_Work request_
From the data below, copy exactly the lines that lie between the one holding "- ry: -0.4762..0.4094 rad" and the one holding "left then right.", including both, and nothing more.

<<<<

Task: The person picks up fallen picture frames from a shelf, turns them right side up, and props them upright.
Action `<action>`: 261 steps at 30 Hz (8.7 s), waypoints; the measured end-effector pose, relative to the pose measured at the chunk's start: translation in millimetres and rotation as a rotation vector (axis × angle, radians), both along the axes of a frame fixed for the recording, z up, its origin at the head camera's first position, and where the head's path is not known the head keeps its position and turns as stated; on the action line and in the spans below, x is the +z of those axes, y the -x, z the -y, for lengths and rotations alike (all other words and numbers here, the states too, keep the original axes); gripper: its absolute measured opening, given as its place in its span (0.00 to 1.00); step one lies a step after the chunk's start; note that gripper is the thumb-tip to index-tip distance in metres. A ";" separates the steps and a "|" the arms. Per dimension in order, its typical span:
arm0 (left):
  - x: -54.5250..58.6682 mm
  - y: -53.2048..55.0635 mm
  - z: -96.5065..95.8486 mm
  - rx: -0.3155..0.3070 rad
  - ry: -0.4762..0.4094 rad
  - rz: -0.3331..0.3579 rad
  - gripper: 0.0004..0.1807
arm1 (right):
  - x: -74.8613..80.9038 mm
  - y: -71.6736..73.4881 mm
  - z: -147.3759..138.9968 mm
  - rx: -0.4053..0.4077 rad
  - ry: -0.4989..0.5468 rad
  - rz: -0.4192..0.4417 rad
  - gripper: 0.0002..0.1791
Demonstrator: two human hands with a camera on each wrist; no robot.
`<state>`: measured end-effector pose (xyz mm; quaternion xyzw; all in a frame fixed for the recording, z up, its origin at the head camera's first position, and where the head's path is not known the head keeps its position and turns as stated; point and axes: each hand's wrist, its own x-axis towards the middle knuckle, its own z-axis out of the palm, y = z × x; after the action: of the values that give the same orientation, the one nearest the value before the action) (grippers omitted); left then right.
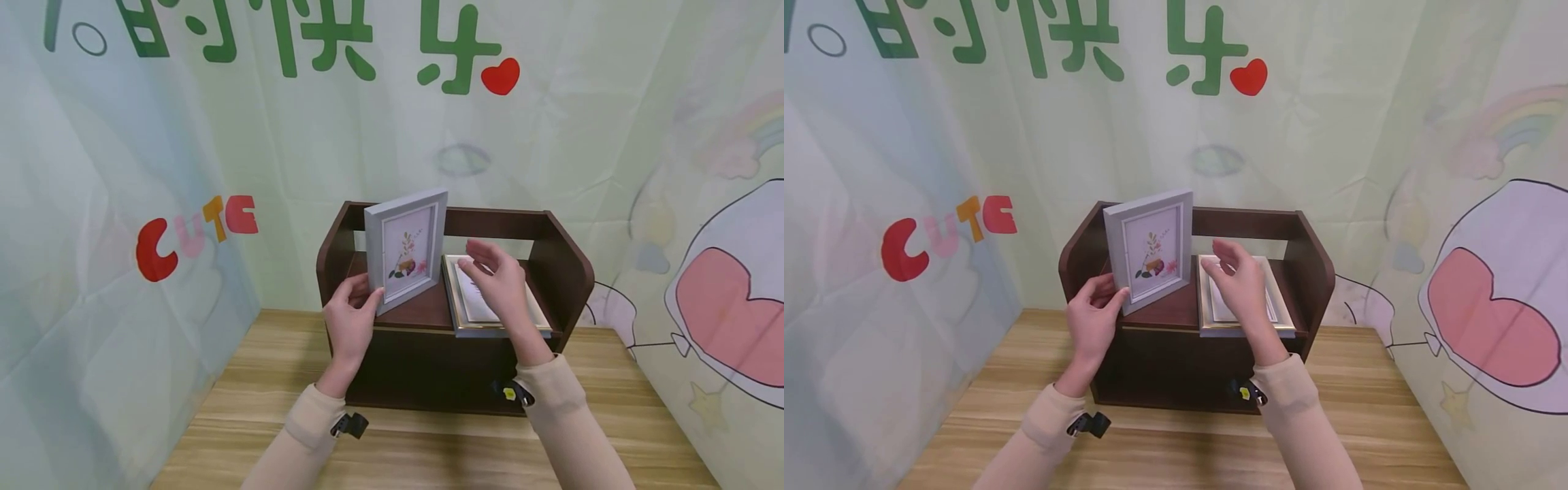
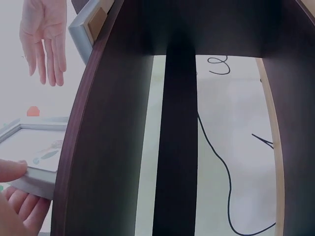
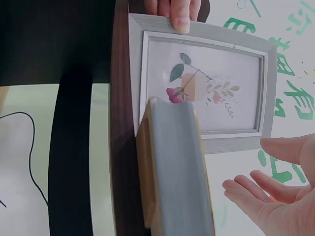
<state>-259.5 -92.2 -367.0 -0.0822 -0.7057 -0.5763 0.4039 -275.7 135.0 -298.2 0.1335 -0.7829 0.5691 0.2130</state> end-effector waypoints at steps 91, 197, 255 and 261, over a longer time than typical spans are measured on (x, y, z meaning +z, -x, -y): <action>-22.5 3.6 -48.2 0.126 0.033 -0.308 0.15 | 63.6 18.4 38.9 0.338 -0.147 -0.268 0.28; -7.3 -1.6 -25.3 -0.183 0.255 0.133 0.10 | 81.0 9.7 23.9 0.474 -0.240 -0.358 0.23; -17.0 -2.0 -0.9 0.163 0.045 -0.023 0.06 | 80.3 9.5 59.2 0.434 -0.421 -0.541 0.23; -16.7 -1.8 -1.5 0.170 0.042 -0.023 0.06 | 79.0 10.9 60.1 0.427 -0.428 -0.528 0.24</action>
<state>-257.8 -90.7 -383.7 -0.0371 -0.7175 -0.5240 0.4574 -286.6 74.9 -219.2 0.4763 -0.7566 0.3708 0.2513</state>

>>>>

_Solution to this task_
  - ry: -0.4762..0.4094 rad
  - rz: -0.3331..0.3579 rad
  - gripper: 0.0004..0.1807
arm1 (right):
  - x: -74.8613..80.9038 mm
  - y: -71.6736..73.4881 mm
  - z: -147.3759..138.9968 mm
  - rx: -0.4053..0.4077 rad
  - ry: -0.4989..0.5468 rad
  - rz: -0.4192..0.4417 rad
  - gripper: 0.0002..0.1791
Demonstrator: two human hands with a camera on each wrist; no robot.
`<state>`: measured end-effector pose (xyz mm; quaternion xyzw; all in a frame fixed for the recording, z up, its origin at the head camera's first position, and where the head's path is not known the head keeps its position and turns as stated; point and axes: each hand's wrist, its own x-axis towards the middle knuckle, its own z-axis out of the palm, y = z × x; after the action: of the values that give the same orientation, the one nearest the value before the action) (grippers omitted); left then right.

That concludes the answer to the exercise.